Directions for this task: Transcribe the records in full, keeping every word exactly as given.

Information:
..............................

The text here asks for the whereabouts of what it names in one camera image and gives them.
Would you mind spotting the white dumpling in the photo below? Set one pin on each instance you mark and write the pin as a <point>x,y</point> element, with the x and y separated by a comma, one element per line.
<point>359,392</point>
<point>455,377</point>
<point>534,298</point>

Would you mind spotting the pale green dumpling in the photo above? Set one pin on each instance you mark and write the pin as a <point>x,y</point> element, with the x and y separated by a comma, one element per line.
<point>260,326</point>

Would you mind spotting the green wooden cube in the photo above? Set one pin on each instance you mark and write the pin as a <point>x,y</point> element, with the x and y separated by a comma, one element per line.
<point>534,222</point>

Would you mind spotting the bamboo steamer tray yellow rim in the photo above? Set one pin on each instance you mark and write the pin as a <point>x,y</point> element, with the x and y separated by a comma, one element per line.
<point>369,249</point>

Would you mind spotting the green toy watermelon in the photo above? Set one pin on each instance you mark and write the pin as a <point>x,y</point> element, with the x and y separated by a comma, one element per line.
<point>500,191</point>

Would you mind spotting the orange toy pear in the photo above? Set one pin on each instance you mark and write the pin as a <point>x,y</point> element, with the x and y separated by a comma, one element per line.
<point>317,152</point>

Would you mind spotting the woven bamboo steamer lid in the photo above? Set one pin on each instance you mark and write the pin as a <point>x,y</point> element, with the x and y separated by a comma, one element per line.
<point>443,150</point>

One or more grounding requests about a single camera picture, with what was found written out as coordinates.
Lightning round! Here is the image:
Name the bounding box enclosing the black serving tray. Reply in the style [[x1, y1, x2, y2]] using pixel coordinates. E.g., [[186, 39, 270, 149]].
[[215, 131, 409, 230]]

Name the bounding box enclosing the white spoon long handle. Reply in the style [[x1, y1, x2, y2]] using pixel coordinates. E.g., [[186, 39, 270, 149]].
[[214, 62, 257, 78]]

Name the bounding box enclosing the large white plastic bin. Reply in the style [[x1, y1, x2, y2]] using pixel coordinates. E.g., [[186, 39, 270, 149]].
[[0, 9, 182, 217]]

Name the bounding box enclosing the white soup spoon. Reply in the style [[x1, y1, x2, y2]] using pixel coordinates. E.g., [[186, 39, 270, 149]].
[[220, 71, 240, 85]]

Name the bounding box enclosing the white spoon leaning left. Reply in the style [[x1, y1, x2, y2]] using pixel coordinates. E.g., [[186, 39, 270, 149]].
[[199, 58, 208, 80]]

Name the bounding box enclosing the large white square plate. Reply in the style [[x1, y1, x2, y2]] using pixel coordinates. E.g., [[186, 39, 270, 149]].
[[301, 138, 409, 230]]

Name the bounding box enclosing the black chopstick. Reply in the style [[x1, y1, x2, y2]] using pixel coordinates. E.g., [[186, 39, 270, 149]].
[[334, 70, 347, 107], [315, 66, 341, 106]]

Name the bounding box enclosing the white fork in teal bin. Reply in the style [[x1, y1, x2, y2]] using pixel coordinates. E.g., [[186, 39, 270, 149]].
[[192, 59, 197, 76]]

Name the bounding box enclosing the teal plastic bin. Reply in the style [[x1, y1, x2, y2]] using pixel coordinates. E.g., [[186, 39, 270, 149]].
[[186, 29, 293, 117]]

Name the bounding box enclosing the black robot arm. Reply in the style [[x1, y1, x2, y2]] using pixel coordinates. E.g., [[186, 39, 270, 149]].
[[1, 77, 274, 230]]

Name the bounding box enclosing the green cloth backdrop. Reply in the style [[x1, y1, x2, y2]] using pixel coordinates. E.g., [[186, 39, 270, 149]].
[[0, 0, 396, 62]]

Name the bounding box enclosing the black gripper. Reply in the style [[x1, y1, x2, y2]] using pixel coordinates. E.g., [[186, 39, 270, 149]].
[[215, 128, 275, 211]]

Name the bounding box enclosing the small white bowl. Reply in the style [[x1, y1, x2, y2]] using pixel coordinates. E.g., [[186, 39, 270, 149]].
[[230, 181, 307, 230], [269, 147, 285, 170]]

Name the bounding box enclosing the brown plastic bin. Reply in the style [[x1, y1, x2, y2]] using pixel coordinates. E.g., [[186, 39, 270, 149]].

..............................

Task result:
The text here asks for the whereabouts of what it names in one camera image and gives them.
Would you mind spotting the white dumpling in the photo below? Set one pin on each instance you mark and write the pin as a <point>x,y</point> element, with the x and y separated by a comma, one element per line.
<point>359,392</point>
<point>455,377</point>
<point>534,298</point>

Would you mind spotting the pale green dumpling in the photo above? Set one pin on each instance you mark and write the pin as a <point>x,y</point> element, with the x and y separated by a comma, one element per line.
<point>260,326</point>

Would you mind spotting the green wooden cube in the photo above? Set one pin on each instance you mark and write the pin as a <point>x,y</point> element, with the x and y separated by a comma, one element per line.
<point>534,222</point>

Would you mind spotting the bamboo steamer tray yellow rim in the photo above? Set one pin on each instance you mark and write the pin as a <point>x,y</point> element, with the x and y separated by a comma, one element per line.
<point>369,249</point>

Would you mind spotting the green toy watermelon in the photo above? Set one pin on each instance you mark and write the pin as a <point>x,y</point> element, with the x and y separated by a comma, one element per line.
<point>500,191</point>

Would you mind spotting the orange toy pear in the photo above? Set one pin on each instance you mark and write the pin as a <point>x,y</point> element, with the x and y separated by a comma, one element per line.
<point>317,152</point>

Would you mind spotting the woven bamboo steamer lid in the photo above? Set one pin on each instance you mark and write the pin as a <point>x,y</point> element, with the x and y separated by a comma, one element per line.
<point>443,150</point>

One or more grounding requests about a single camera picture, with what was found written out as coordinates.
Lightning round! Here is the image:
Name the bounding box enclosing the black serving tray. Reply in the style [[x1, y1, x2, y2]] using pixel coordinates. E.g., [[186, 39, 270, 149]].
[[215, 131, 409, 230]]

Name the bounding box enclosing the white spoon long handle. Reply in the style [[x1, y1, x2, y2]] using pixel coordinates. E.g., [[186, 39, 270, 149]].
[[214, 62, 257, 78]]

Name the bounding box enclosing the large white plastic bin. Reply in the style [[x1, y1, x2, y2]] using pixel coordinates. E.g., [[186, 39, 270, 149]].
[[0, 9, 182, 217]]

Name the bounding box enclosing the white soup spoon. Reply in the style [[x1, y1, x2, y2]] using pixel coordinates. E.g., [[186, 39, 270, 149]].
[[220, 71, 240, 85]]

Name the bounding box enclosing the white spoon leaning left. Reply in the style [[x1, y1, x2, y2]] using pixel coordinates. E.g., [[186, 39, 270, 149]].
[[199, 58, 208, 80]]

Name the bounding box enclosing the large white square plate. Reply in the style [[x1, y1, x2, y2]] using pixel coordinates. E.g., [[186, 39, 270, 149]].
[[301, 138, 409, 230]]

Name the bounding box enclosing the black chopstick. Reply in the style [[x1, y1, x2, y2]] using pixel coordinates. E.g., [[186, 39, 270, 149]].
[[334, 70, 347, 107], [315, 66, 341, 106]]

Name the bounding box enclosing the white fork in teal bin. Reply in the style [[x1, y1, x2, y2]] using pixel coordinates. E.g., [[186, 39, 270, 149]].
[[192, 59, 197, 76]]

Name the bounding box enclosing the teal plastic bin. Reply in the style [[x1, y1, x2, y2]] using pixel coordinates. E.g., [[186, 39, 270, 149]].
[[186, 29, 293, 117]]

Name the bounding box enclosing the black robot arm. Reply in the style [[x1, y1, x2, y2]] using pixel coordinates. E.g., [[186, 39, 270, 149]].
[[1, 77, 274, 230]]

Name the bounding box enclosing the green cloth backdrop. Reply in the style [[x1, y1, x2, y2]] using pixel coordinates. E.g., [[186, 39, 270, 149]].
[[0, 0, 396, 62]]

Name the bounding box enclosing the black gripper. Reply in the style [[x1, y1, x2, y2]] using pixel coordinates. E.g., [[186, 39, 270, 149]].
[[215, 128, 275, 211]]

Name the bounding box enclosing the small white bowl. Reply in the style [[x1, y1, x2, y2]] using pixel coordinates. E.g., [[186, 39, 270, 149]].
[[230, 181, 307, 230], [269, 147, 285, 170]]

Name the bounding box enclosing the brown plastic bin. Reply in the style [[x1, y1, x2, y2]] using pixel coordinates. E.g., [[186, 39, 270, 149]].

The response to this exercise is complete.